(WORK REQUIRED)
Below are the records; restate all of them word for word.

(Extracted records)
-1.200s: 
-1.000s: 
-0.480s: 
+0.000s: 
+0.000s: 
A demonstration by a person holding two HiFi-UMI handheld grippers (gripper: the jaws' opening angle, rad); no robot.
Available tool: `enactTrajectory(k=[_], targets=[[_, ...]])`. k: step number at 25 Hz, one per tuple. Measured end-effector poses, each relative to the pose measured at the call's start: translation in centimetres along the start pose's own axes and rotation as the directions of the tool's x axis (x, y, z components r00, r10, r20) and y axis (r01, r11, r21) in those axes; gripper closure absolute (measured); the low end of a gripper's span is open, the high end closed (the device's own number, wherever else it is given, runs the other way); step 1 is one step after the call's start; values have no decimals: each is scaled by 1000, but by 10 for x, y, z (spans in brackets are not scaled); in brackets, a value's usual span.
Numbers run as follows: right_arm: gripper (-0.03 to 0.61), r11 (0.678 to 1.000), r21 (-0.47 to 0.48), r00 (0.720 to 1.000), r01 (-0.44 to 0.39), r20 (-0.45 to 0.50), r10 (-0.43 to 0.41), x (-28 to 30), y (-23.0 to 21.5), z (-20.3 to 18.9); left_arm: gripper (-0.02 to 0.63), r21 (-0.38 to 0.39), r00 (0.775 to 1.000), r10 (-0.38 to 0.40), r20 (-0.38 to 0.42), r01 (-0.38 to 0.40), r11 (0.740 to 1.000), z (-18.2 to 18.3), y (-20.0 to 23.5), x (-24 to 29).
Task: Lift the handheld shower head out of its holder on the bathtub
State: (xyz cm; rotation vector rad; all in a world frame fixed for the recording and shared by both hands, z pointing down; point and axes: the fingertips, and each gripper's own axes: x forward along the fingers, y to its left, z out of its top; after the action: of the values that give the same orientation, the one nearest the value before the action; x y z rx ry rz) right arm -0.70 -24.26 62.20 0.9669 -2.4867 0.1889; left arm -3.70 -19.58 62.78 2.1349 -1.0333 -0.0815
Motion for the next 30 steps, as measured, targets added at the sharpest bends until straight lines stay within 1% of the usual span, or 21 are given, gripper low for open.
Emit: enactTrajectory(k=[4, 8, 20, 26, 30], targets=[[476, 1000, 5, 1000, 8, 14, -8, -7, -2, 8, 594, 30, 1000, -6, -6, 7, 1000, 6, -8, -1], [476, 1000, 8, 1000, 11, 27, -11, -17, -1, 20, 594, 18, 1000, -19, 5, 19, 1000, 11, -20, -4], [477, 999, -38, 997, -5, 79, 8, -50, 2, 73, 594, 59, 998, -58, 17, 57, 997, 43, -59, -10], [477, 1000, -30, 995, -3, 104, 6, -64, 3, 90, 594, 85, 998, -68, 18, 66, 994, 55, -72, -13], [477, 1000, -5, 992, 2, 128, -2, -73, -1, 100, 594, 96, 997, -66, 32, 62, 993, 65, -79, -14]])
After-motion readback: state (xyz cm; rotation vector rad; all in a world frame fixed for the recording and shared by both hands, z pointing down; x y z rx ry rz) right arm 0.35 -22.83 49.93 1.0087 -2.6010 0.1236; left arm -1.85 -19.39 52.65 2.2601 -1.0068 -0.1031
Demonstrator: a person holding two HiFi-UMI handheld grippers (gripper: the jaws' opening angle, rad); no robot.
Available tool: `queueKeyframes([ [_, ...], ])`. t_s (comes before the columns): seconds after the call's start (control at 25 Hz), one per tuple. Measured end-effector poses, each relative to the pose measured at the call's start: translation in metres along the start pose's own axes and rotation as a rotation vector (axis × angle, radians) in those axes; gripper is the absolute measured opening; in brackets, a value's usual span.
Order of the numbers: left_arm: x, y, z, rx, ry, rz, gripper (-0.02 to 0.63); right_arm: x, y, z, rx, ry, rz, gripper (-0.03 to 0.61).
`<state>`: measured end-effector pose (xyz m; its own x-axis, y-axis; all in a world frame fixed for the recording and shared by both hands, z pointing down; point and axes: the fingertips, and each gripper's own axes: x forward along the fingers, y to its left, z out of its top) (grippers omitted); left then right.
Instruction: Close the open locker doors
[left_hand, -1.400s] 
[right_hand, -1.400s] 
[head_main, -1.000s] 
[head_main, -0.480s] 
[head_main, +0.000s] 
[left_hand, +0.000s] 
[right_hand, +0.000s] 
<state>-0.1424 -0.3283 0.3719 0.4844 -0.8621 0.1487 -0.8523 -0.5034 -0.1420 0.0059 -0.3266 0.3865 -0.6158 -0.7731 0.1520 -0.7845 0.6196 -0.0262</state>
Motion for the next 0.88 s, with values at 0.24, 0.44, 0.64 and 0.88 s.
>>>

(RESPONSE FOR THIS EXERCISE)
-1.200s: 
-1.000s: 
-0.480s: 
+0.000s: 
+0.000s: 
A demonstration by a person holding two HiFi-UMI handheld grippers (gripper: the jaws' opening angle, rad); no robot.
Available tool: `enactTrajectory(k=[_], targets=[[_, ...]])`. k: step number at 25 Hz, one per tuple. Measured end-effector poses, each relative to the pose measured at the call's start: translation in centimetres along the start pose's own axes and rotation as the directions of the tool's x axis (x, y, z components r00, r10, r20) and y axis (r01, r11, r21) in those axes; gripper closure absolute (measured); the low end of a gripper's span is open, the high end closed (the device's own number, wherever else it is given, runs the other way); step 1 is one step after the call's start; values have no decimals: each is scaled by 1000, but by 10 for x, y, z (spans in brackets are not scaled); in brackets, a value's usual span.
Numbers run as follows: right_arm: gripper (-0.03 to 0.61), r11 (0.678 to 1.000), r21 (-0.47 to 0.48), r00 (0.720 to 1.000), r01 (-0.44 to 0.39), r20 (-0.45 to 0.50), r10 (-0.43 to 0.41), x (-28 to 30), y (-23.0 to 21.5), z (-20.3 to 18.9); left_arm: gripper (-0.02 to 0.63), r21 (-0.38 to 0.39), r00 (0.775 to 1.000), r10 (-0.38 to 0.40), r20 (-0.38 to 0.42), r01 (-0.38 to 0.40), r11 (0.740 to 1.000), z (-18.2 to 18.3), y (-20.0 to 23.5), x (-24 to 29).
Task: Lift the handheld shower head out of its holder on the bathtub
State: (xyz cm; rotation vector rad; all in a world frame fixed for the recording and shared by both hands, z pointing down; point and axes: the fingertips, and each gripper's own axes: x forward along the fingers, y to its left, z out of its top; after the action: of the values that give the same orientation, the one nearest the value before the action; x y z rx ry rz) right arm -0.70 -24.26 62.20 0.9669 -2.4867 0.1889; left arm -3.70 -19.58 62.78 2.1349 -1.0333 -0.0815
Motion for the next 30 steps, as measured, targets added at the sharpest bends until straight lines stay within 1% of the usual span, or 21 are given, gripper low for open.
Emit: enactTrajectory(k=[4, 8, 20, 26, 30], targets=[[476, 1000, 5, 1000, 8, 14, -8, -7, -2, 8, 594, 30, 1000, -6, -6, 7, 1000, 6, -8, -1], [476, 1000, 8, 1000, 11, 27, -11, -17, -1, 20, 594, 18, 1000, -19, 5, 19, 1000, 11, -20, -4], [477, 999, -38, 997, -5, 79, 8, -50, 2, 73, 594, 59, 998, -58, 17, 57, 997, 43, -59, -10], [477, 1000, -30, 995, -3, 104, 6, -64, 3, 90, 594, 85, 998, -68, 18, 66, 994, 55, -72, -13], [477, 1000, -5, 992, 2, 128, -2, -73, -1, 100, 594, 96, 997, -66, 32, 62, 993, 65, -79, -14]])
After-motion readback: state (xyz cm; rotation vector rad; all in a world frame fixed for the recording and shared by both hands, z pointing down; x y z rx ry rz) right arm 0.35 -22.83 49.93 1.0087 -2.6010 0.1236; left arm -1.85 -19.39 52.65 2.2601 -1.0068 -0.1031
Demonstrator: a person holding two HiFi-UMI handheld grippers (gripper: the jaws' opening angle, rad); no robot.
Available tool: `queueKeyframes([ [_, ...], ])`. t_s (comes before the columns): seconds after the call's start (control at 25 Hz), one per tuple. Measured end-effector poses, each relative to the pose measured at the call's start: translation in metres along the start pose's own axes and rotation as a rotation vector (axis × angle, radians) in those axes; gripper is the absolute measured opening; in brackets, a value's usual span.
Order of the numbers: left_arm: x, y, z, rx, ry, rz, gripper (-0.02 to 0.63); right_arm: x, y, z, rx, ry, rz, gripper (-0.03 to 0.61).
`<state>`: measured end-effector pose (xyz m; its own x-axis, y-axis; all in a world frame fixed for the recording and shared by both hands, z pointing down; point and axes: the fingertips, and each gripper's own axes: x forward along the fingers, y to its left, z out of its top) (grippers omitted); left then right.
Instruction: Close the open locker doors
[left_hand, -1.400s] 
[right_hand, -1.400s] 
[head_main, -1.000s] 
[head_main, -0.480s] 
[head_main, +0.000s] 
[left_hand, +0.000s] 
[right_hand, +0.000s] 
<state>-0.1424 -0.3283 0.3719 0.4844 -0.8621 0.1487 -0.8523 -0.5034 -0.1420 0.0059 -0.3266 0.3865 -0.6158 -0.7731 0.1520 -0.7845 0.6196 -0.0262</state>
Motion for the next 0.88 s, with values at 0.24, 0.44, 0.64 and 0.88 s.
>>>

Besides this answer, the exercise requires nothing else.